(Data extracted from a collection)
↓↓↓

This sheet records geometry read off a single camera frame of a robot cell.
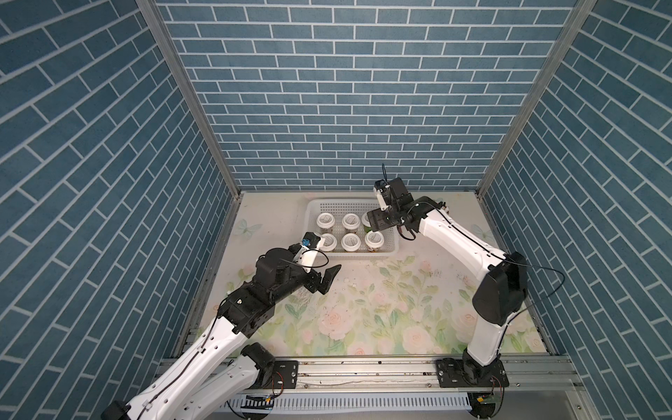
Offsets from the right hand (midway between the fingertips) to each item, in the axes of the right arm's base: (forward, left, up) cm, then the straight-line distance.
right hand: (382, 216), depth 88 cm
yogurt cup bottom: (-2, +2, -12) cm, 12 cm away
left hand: (-22, +14, +6) cm, 27 cm away
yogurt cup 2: (-5, +18, -11) cm, 22 cm away
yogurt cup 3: (-3, +11, -12) cm, 17 cm away
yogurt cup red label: (+6, +11, -11) cm, 17 cm away
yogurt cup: (+4, +21, -10) cm, 24 cm away
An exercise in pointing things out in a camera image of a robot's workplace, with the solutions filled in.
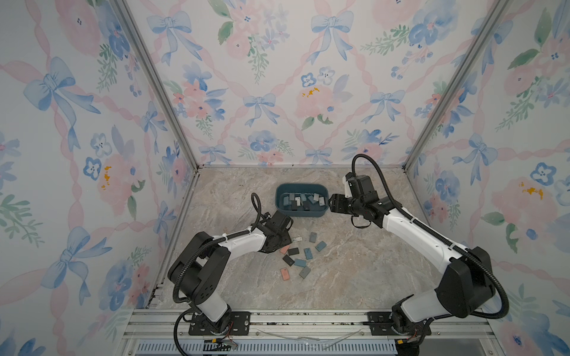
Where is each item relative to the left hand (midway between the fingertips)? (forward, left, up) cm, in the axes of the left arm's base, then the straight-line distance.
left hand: (286, 239), depth 92 cm
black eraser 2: (+18, -9, -1) cm, 20 cm away
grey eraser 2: (+2, -11, -2) cm, 12 cm away
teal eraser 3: (+22, -11, 0) cm, 25 cm away
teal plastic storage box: (+26, +2, 0) cm, 27 cm away
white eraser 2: (+19, -16, +2) cm, 25 cm away
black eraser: (+18, -3, 0) cm, 18 cm away
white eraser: (+20, -5, +1) cm, 21 cm away
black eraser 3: (-4, -3, -2) cm, 5 cm away
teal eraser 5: (-9, -5, -3) cm, 11 cm away
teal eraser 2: (+22, -8, +1) cm, 23 cm away
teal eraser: (+19, +1, +1) cm, 19 cm away
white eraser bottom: (+23, -14, 0) cm, 27 cm away
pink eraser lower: (-4, +1, -1) cm, 5 cm away
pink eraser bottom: (-14, 0, -1) cm, 14 cm away
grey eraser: (+22, -2, 0) cm, 23 cm away
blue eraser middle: (-5, -9, -2) cm, 10 cm away
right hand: (+9, -19, +16) cm, 26 cm away
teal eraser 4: (-2, -14, -2) cm, 15 cm away
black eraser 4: (-8, -1, -1) cm, 9 cm away
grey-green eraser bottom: (-13, -7, -2) cm, 15 cm away
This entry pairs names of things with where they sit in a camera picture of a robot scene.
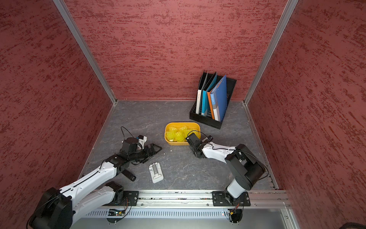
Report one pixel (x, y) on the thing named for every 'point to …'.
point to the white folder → (199, 92)
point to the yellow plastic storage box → (193, 127)
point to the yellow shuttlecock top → (170, 133)
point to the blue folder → (219, 96)
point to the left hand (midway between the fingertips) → (157, 154)
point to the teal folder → (204, 96)
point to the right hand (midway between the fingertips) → (194, 150)
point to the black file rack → (230, 82)
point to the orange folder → (210, 100)
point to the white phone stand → (156, 172)
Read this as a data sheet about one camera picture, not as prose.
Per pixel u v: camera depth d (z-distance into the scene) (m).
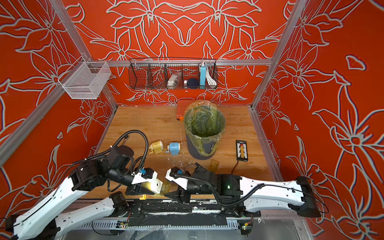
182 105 1.18
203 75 0.87
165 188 0.58
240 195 0.46
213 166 0.87
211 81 0.91
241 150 0.92
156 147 0.88
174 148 0.87
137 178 0.49
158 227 0.70
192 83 0.95
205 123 0.90
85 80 0.91
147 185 0.55
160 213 0.73
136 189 0.51
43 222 0.41
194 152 0.75
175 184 0.51
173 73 0.96
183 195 0.50
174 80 0.92
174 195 0.50
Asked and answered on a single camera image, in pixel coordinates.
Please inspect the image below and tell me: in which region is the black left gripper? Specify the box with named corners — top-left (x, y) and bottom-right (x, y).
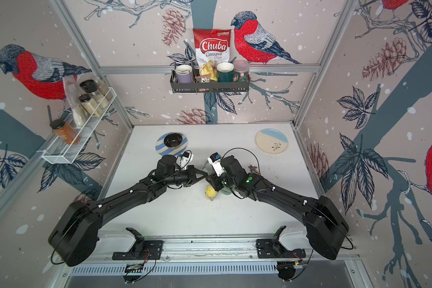
top-left (165, 165), bottom-right (208, 187)

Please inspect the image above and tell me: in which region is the yellow plush keychain decoration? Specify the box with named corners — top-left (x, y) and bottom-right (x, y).
top-left (205, 185), bottom-right (218, 201)

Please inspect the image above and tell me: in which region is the green corduroy shoulder bag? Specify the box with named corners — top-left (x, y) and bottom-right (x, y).
top-left (203, 162), bottom-right (232, 195)

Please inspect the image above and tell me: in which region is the red fox figure keychain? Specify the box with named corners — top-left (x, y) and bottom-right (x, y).
top-left (248, 165), bottom-right (260, 175)

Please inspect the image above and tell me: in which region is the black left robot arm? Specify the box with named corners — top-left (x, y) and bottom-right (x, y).
top-left (48, 156), bottom-right (208, 267)

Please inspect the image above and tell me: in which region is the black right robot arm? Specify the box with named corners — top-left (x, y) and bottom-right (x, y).
top-left (206, 153), bottom-right (349, 260)

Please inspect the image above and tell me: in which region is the red Chuba chips bag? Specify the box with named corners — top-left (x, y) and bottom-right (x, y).
top-left (193, 28), bottom-right (232, 68)

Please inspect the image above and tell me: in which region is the clear plastic bag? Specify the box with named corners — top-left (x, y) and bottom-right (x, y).
top-left (62, 76), bottom-right (88, 128)

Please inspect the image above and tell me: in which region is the dark ceramic bowl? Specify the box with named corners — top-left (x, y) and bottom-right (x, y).
top-left (164, 133), bottom-right (183, 150)

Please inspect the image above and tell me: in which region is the blue striped plate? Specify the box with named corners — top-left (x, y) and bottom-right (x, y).
top-left (155, 132), bottom-right (188, 156)

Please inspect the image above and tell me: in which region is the cream and blue plate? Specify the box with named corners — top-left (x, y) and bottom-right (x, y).
top-left (255, 128), bottom-right (289, 155)

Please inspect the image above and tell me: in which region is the yellow snack packet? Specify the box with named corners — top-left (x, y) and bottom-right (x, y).
top-left (199, 60), bottom-right (218, 83)

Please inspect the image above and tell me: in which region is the green mug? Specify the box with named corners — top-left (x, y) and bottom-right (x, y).
top-left (216, 62), bottom-right (234, 83)

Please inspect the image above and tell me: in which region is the pink lidded jar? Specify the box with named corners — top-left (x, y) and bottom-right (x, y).
top-left (233, 60), bottom-right (250, 82)

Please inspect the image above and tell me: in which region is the tall black lid spice jar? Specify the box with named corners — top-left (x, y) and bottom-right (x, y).
top-left (79, 79), bottom-right (109, 109)

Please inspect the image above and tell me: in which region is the orange spice jar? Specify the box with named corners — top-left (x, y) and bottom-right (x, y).
top-left (50, 119), bottom-right (80, 145)

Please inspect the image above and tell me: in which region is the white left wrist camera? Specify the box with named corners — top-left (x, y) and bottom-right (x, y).
top-left (180, 150), bottom-right (193, 170)

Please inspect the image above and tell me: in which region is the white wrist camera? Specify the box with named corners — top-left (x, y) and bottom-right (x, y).
top-left (180, 150), bottom-right (193, 170)
top-left (208, 152), bottom-right (224, 176)

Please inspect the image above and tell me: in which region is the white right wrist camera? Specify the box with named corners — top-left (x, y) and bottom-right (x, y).
top-left (208, 152), bottom-right (224, 176)

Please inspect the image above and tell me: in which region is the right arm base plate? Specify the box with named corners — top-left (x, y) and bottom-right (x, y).
top-left (255, 226), bottom-right (306, 260)

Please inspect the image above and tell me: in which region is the dark metal wall shelf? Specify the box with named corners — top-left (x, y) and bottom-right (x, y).
top-left (170, 71), bottom-right (251, 93)

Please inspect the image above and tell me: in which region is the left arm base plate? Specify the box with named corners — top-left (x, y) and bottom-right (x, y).
top-left (112, 228), bottom-right (164, 260)

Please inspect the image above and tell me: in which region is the white wire wall rack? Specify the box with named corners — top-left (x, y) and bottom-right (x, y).
top-left (42, 87), bottom-right (117, 164)

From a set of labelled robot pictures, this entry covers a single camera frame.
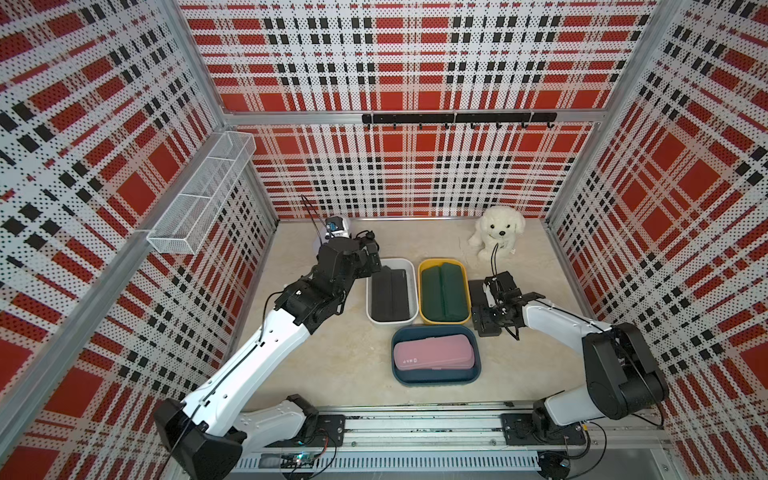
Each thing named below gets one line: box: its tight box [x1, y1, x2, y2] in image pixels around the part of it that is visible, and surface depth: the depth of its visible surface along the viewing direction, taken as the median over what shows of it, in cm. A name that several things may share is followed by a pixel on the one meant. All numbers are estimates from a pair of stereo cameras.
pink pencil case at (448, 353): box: [394, 338, 474, 370], surface depth 84 cm
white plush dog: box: [468, 205, 526, 259], surface depth 98 cm
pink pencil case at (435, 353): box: [393, 334, 475, 370], surface depth 84 cm
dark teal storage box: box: [391, 325, 482, 386], surface depth 82 cm
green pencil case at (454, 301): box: [441, 263, 469, 321], surface depth 95 cm
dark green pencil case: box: [422, 266, 446, 321], surface depth 96 cm
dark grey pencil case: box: [371, 265, 393, 322], surface depth 98 cm
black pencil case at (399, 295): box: [391, 269, 410, 321], surface depth 100 cm
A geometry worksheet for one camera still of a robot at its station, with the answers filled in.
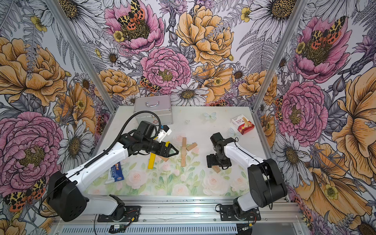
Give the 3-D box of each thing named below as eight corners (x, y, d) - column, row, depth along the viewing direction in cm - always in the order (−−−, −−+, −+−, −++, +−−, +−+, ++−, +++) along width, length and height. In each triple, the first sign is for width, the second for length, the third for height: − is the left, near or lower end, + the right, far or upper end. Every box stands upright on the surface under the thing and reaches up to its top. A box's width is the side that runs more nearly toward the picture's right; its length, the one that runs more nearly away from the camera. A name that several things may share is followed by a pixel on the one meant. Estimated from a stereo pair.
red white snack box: (242, 135, 108) (243, 131, 104) (230, 122, 115) (231, 118, 112) (253, 129, 111) (255, 125, 108) (241, 118, 119) (242, 113, 115)
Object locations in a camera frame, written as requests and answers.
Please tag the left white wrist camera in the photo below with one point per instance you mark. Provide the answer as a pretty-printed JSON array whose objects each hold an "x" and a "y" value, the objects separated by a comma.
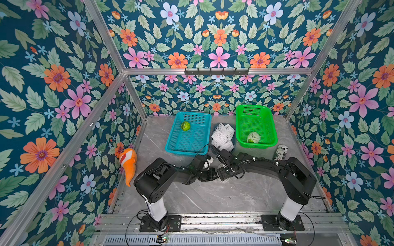
[{"x": 208, "y": 162}]

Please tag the black hook rail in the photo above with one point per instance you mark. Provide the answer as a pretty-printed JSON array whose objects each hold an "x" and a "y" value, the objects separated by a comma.
[{"x": 216, "y": 71}]

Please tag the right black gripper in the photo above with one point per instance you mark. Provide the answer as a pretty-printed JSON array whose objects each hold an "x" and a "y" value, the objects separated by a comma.
[{"x": 224, "y": 172}]

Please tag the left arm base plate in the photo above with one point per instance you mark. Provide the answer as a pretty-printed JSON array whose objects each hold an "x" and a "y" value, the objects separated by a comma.
[{"x": 170, "y": 223}]

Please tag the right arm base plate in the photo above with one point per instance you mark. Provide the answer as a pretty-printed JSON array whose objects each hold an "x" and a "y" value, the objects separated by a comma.
[{"x": 279, "y": 223}]

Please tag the teal plastic basket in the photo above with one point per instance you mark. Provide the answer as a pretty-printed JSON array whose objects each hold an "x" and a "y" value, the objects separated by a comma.
[{"x": 192, "y": 142}]

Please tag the green custard apple back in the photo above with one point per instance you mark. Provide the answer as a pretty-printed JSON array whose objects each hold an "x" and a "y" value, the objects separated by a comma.
[{"x": 185, "y": 126}]

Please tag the orange clownfish plush toy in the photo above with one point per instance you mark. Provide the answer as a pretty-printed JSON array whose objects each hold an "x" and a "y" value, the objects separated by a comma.
[{"x": 128, "y": 160}]

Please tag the green plastic basket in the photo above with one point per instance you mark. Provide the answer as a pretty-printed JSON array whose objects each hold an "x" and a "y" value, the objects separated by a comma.
[{"x": 254, "y": 118}]

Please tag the patterned black white can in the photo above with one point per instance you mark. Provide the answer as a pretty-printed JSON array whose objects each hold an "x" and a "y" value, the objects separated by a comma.
[{"x": 281, "y": 152}]

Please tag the white foam net back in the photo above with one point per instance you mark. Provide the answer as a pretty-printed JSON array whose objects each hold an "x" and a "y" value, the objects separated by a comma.
[{"x": 223, "y": 136}]

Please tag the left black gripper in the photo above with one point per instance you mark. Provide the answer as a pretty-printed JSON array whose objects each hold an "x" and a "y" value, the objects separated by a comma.
[{"x": 210, "y": 178}]

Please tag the white foam net sleeve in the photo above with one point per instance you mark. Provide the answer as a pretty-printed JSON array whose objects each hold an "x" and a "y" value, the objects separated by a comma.
[{"x": 255, "y": 136}]

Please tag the grey foam net tray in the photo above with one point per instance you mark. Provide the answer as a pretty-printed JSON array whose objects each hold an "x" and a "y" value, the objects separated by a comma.
[{"x": 215, "y": 147}]

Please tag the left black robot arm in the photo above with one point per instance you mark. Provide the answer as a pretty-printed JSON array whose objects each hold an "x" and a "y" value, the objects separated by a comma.
[{"x": 155, "y": 180}]

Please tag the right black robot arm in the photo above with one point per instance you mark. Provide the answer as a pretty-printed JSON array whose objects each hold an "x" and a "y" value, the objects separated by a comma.
[{"x": 297, "y": 180}]

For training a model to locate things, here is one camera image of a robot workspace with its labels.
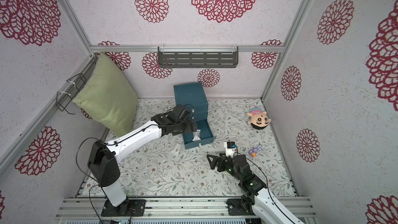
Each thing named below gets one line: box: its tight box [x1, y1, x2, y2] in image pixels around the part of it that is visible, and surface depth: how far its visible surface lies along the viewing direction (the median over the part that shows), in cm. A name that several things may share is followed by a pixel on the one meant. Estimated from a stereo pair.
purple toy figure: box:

↑↑↑

Instructions to follow:
Write out the line that contains "Please tag the right black robot" and every line after it to the end of the data, exactly as they stand. Omit the pictures.

Answer area:
Please tag the right black robot arm in the photo above with one point per instance you mark. Provide the answer as a pretty-printed JSON array whose objects each hold an "x" and a "y" value, the objects separated by a comma.
[{"x": 297, "y": 180}]

For training a model to locate things, here is one camera image of a robot workspace with its labels.
Each thing named below gets one line: box: its tight box [x1, y1, x2, y2] in image pixels around the part of it that is visible, and surface depth: how far its visible surface lies along the viewing direction (the median over the part that shows), in cm. A name that several things may share is followed by a pixel on the one meant. Estimated from a stereo pair.
purple toy figure: box:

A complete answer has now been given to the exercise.